PHILADELPHIA, PA — For years controversy has surrounded whether electronic medical records (EMR) would lead to increased patient safety, cut medical errors, and reduce healthcare costs. Now, researchers at the University of Pennsylvania School of Medicine have discovered a way to get another bonus from the implementation of electronic medical records: testing the efficacy of treatments for disease.
In the first study of its kind, Richard Tannen, M.D., Professor of Medicine at the University of Pennsylvania School of Medicine, led a team of researchers to find out if patient data, as captured by EMR databases, could be used to obtain vital information as effectively as randomized clinical trials, when evaluating drug therapies. The study appeared online last week in the British Medical Journal.
“Our findings show that if you do studies using EMR databases and you conduct analyses using new biostatistical methods we developed, we get results that are valid,” Tannen says. “That’s the real message of our paper — this can work.”
In January 2009, President Barack Obama unveiled plans to implement electronic medical records nationwide within five years, arguing that such a plan was crucial in the fight against rising health care costs. Of the nearly $900 billion in Obama’s planned stimulus package currently before the United States Senate, $20 billion is proposed for electronic health records.
Tannen says he and his group recognized that the large EMR databases containing compiled medical information could potentially give researchers the ability to study groups reflective of the total population, not just those who participate in clinical trials, and circumvent studies too costly or unethical for clinical trials. However, such databases contain observational information, which critics argue do not offer the same level of control as randomized trials.

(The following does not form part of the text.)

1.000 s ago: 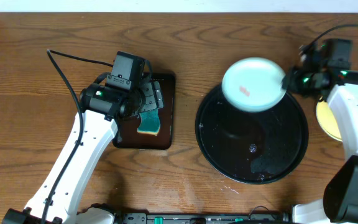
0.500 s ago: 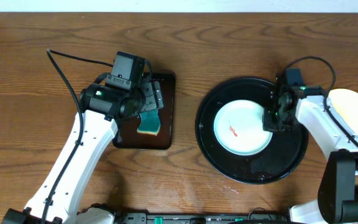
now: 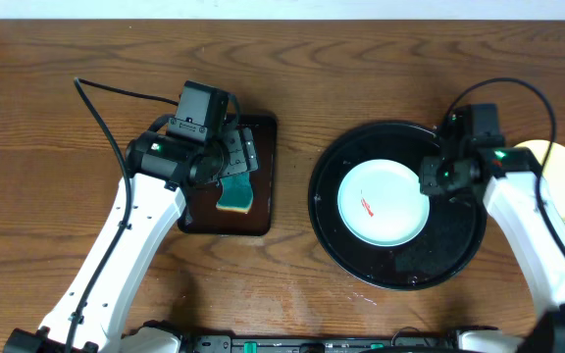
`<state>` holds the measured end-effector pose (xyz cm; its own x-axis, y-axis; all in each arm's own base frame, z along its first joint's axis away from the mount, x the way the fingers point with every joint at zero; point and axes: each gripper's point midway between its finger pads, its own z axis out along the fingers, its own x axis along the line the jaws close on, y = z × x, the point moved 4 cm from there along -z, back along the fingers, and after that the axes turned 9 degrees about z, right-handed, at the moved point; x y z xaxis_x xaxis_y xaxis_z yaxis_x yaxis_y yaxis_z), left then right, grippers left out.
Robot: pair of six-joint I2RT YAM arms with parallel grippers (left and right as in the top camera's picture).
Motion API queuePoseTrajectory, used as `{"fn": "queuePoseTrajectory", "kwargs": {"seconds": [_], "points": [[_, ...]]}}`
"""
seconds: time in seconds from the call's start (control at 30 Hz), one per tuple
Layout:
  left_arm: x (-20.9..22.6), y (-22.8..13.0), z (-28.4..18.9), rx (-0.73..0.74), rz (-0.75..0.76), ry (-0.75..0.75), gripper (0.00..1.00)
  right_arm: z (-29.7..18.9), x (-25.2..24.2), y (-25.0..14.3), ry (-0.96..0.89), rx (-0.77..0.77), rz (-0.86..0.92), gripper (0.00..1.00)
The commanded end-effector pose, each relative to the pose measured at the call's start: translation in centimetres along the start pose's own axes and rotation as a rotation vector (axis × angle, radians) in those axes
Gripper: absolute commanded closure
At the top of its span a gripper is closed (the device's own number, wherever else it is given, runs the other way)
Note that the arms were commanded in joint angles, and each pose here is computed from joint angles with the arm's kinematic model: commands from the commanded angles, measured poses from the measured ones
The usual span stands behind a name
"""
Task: Clean dirty plates on tray and stack at the side
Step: 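Grasp the green sponge from the small tray with the left gripper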
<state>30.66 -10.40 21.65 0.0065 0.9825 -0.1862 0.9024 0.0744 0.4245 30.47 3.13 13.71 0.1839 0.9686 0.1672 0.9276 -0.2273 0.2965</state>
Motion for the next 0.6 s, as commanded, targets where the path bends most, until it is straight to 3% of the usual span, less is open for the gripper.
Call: {"fn": "queuePoseTrajectory", "kwargs": {"seconds": [0.0,0.1,0.3,0.43,0.57], "points": [[-0.2,0.6,-0.1,-0.024,-0.002,-0.014,0.17,-2.4,2.8,0.8,0.196,-0.081,-0.101,0.70],[0.4,0.2,0.2,-0.005,-0.003,0.027,0.16,-2.7,3.0,1.0,0.205,-0.102,-0.101,0.69],[4.1,-2.1,4.1,0.082,0.011,0.266,0.24,-2.5,2.9,0.8,0.201,-0.085,-0.089,0.68],[3.7,-4.6,8.9,0.214,0.042,0.199,0.29,-2.5,2.8,0.6,0.199,-0.072,-0.063,0.67],[3.1,-6.4,12.5,0.325,0.054,0.129,0.43,-2.4,2.7,0.2,0.195,-0.057,-0.060,0.67]]}}
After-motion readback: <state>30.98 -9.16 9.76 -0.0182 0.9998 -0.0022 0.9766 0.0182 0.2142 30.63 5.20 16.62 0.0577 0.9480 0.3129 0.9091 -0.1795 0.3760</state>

“Our study cautiously, yet strongly, suggests that enormous amounts of information within electronic medical records can be used to expand evidence of how we should or shouldn’t manage healthcare,” Tannen says.

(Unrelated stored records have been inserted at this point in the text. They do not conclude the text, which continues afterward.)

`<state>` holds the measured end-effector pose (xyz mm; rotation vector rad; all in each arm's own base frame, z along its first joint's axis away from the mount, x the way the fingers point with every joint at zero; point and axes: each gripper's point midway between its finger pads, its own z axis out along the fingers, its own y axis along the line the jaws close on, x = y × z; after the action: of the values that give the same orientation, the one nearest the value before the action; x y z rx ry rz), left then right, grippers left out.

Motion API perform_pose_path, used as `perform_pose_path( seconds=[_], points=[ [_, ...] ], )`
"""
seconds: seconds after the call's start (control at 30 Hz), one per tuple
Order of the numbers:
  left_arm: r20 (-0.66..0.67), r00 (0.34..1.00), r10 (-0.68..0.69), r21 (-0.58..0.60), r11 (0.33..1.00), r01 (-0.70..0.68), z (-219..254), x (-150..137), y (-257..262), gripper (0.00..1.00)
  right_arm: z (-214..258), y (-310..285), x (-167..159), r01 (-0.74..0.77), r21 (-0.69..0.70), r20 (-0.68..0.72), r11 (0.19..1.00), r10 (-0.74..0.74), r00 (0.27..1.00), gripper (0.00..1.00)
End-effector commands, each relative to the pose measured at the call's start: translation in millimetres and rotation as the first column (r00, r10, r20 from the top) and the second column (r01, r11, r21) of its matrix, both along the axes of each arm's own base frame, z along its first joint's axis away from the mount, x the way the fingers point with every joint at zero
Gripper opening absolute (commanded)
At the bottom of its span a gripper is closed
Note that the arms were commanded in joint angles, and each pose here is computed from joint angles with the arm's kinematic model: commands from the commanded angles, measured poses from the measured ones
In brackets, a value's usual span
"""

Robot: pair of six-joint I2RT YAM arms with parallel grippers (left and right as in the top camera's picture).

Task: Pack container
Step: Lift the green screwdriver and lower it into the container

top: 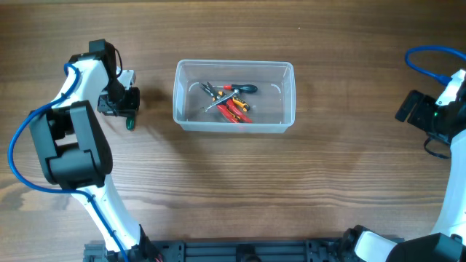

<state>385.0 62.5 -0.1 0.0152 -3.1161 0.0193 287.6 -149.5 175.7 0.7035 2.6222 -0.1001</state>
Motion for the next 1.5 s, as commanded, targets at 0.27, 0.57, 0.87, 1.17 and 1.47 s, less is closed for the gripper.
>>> perform_pose_path(
  seconds=[0.27, 0.57, 0.87, 1.17, 1.47],
  points=[
    [0.099, 0.995, -0.009, 0.016, 1.000, 0.008, 28, 34, 4, 0.04, -1, 1, 0, 0.013, 0.014, 0.005, 1.000, -0.013, 1.000, 1.00],
    [0.380, 0.925, 0.009, -0.034, 0.999, 0.004, 147, 94, -4, 0.04, -1, 1, 0, 0.012, 0.014, 0.005, 1.000, -0.012, 1.000, 1.00],
    [0.515, 0.801, -0.304, -0.002, 0.934, 0.356, 219, 81, -95, 0.04, -1, 1, 0, 0.012, 0.014, 0.005, 1.000, -0.012, 1.000, 1.00],
    [0.509, 0.623, -0.595, 0.042, 0.739, 0.672, 222, 48, -226, 0.04, -1, 1, 0, 0.013, 0.014, 0.005, 1.000, -0.013, 1.000, 1.00],
    [0.450, 0.544, -0.708, -0.036, 0.594, 0.804, 190, 16, -289, 0.04, -1, 1, 0, 0.012, 0.014, 0.005, 1.000, -0.012, 1.000, 1.00]
  ],
)
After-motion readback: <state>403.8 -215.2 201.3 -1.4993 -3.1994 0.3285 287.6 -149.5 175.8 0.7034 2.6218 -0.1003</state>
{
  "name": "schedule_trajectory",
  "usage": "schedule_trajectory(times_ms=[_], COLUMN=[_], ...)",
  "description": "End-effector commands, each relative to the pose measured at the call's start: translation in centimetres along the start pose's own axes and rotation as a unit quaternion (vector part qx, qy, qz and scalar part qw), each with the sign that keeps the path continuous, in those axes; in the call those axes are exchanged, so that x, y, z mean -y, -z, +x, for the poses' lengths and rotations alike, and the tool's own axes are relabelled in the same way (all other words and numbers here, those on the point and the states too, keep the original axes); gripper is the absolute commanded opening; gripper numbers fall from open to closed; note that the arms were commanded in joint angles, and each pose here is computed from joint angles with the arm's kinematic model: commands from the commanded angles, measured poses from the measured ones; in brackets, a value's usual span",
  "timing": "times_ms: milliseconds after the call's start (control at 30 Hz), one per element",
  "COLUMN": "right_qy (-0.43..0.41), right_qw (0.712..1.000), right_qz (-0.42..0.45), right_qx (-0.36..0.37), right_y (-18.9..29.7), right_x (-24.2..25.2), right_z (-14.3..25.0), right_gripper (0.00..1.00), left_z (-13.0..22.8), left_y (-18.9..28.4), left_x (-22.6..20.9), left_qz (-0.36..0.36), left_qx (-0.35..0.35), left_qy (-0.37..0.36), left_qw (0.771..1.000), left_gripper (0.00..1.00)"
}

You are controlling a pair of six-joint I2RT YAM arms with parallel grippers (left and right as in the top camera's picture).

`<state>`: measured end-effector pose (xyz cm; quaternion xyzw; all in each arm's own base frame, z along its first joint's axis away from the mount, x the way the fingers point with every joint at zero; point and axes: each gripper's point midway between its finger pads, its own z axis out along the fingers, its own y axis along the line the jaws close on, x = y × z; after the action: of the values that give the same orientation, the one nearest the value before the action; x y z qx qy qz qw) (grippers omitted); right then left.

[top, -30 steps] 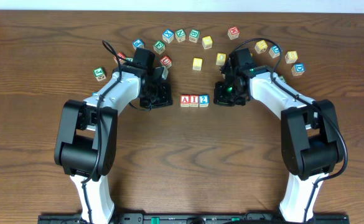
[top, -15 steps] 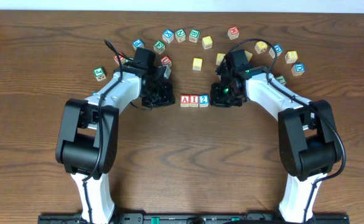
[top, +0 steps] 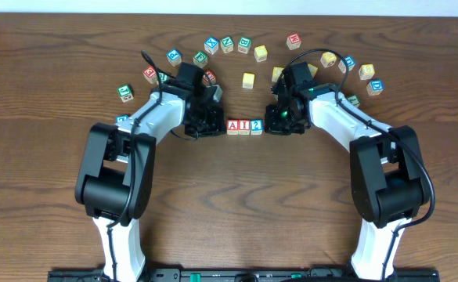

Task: Spell out AI2

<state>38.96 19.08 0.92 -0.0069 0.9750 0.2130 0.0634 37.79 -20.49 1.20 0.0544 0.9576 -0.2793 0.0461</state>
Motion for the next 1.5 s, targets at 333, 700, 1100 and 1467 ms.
schedule_trajectory(times_ms=[333,700,1100,1467], right_qy=[0.001,-0.003,-0.019,-0.020], right_qw=[1.000,1.000,1.000,1.000], right_qz=[-0.003,-0.002,0.003,0.003], right_qx=[-0.007,-0.010,-0.001,0.015], right_y=[-0.2,-0.3,-0.3,-0.4], right_x=[-0.6,-0.8,-0.6,-1.0], right_z=[0.6,0.8,0.4,-0.3], right_gripper=[0.01,0.01,0.01,0.01], left_z=[0.1,0.0,-0.5,-0.6], left_y=[-0.5,-0.5,-0.5,-0.5], left_x=[0.2,0.2,0.3,0.4], left_qz=[0.009,0.009,0.010,0.011], left_qx=[-0.002,-0.001,0.010,0.013], left_qy=[-0.006,-0.006,-0.013,-0.014], left_qw=[1.000,1.000,1.000,1.000], left_gripper=[0.07,0.07,0.07,0.07])
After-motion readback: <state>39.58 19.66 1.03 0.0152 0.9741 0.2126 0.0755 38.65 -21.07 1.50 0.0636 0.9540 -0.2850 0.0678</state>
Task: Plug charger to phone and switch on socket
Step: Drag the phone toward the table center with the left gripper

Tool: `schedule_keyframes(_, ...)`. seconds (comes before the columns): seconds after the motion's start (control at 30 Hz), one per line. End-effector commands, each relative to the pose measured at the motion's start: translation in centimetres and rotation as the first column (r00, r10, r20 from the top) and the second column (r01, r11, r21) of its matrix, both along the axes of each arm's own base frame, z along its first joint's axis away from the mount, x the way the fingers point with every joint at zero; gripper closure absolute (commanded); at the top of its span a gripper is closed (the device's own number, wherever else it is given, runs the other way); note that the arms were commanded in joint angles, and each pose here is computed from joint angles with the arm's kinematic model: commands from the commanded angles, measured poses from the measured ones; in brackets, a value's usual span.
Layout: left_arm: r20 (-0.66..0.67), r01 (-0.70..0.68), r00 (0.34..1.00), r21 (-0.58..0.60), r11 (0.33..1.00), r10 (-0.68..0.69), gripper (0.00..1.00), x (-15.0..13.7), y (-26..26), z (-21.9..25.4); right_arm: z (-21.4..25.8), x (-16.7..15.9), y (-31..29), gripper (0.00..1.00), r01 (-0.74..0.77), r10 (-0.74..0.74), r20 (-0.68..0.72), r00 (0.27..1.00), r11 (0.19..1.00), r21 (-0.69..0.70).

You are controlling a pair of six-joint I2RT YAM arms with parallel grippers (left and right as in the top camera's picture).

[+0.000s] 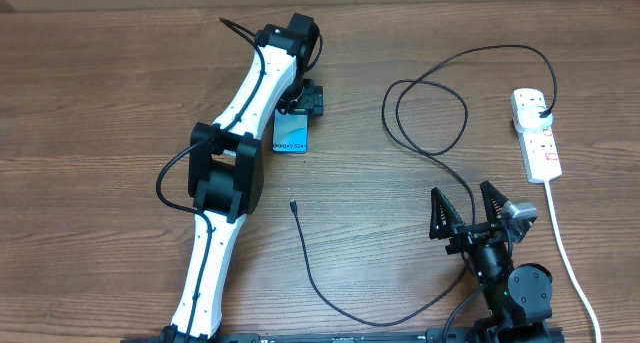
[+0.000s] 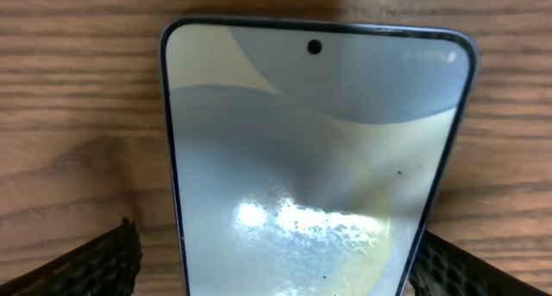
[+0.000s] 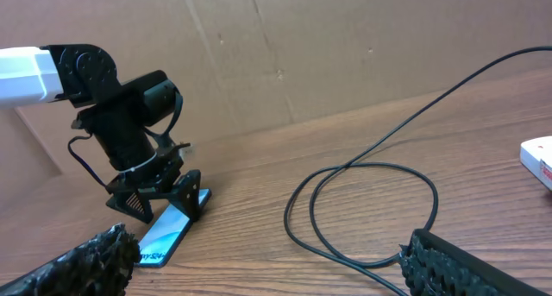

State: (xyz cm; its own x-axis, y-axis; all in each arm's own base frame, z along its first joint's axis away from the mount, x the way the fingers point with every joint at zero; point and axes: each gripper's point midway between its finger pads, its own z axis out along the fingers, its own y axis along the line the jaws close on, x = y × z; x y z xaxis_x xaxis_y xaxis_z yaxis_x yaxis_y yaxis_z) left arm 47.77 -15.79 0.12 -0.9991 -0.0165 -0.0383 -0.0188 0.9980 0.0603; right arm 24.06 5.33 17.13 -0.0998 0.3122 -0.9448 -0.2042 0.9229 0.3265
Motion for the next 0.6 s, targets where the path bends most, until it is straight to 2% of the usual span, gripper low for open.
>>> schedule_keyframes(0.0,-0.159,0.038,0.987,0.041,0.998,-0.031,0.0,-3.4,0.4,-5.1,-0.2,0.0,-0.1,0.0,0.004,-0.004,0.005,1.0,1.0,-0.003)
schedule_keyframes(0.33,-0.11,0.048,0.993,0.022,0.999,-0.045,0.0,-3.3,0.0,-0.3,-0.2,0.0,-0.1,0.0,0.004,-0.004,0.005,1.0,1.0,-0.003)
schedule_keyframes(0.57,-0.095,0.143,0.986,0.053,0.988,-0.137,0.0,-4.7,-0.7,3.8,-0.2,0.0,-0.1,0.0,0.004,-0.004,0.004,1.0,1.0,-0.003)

To address criticisms of observational studies, Tannen’s group had to first determine a way to use EMR databases for insights on therapy efficacy and then prove the results they found were valid.
Beginning six years ago, Tannen’s team selected six previously performed randomized trials with 17 measured outcomes and compared them to study data from an electronic database — the UK general practice research database (GPRD), which included the medical records of roughly 8 million patients. Treatment efficacy was determined by the prevalence of cardiovascular outcomes, such as stroke, heart attack and death.
After using standard biostatistical methods to adjust for differences in the treated and untreated groups in the analysis of the database information, Tannen found that there were no differences in the database outcomes compared to randomized clinical trials in nine out of 17 outcomes.
In the other eight outcomes, Tannen’s group used an additional new biostatistical approach they discovered that controlled for differences between the treated and untreated groups prior to the time the study began. By using the new biostatistical method instead of the standard approach, the researchers showed there were no differences between the outcomes in the EMR database study compared to the randomized clinical trials.
Though Tannen warns the ability to use EMR databases from the United States to measure the efficacy of therapies will take more than 10 years of national data, he says the results of his study should serve as a catalyst for more researchers to explore the accuracy of the information that can be obtained using EMR database studies.
“An appropriately configured EMR database could offer an invaluable tool, but we need to get to work now on how to configure it properly,” Tannen says. “If we don’t worry about this issue right now and promote a higher investment in the area of EMR research, we’ll lose an opportunity, an enormous health opportunity.”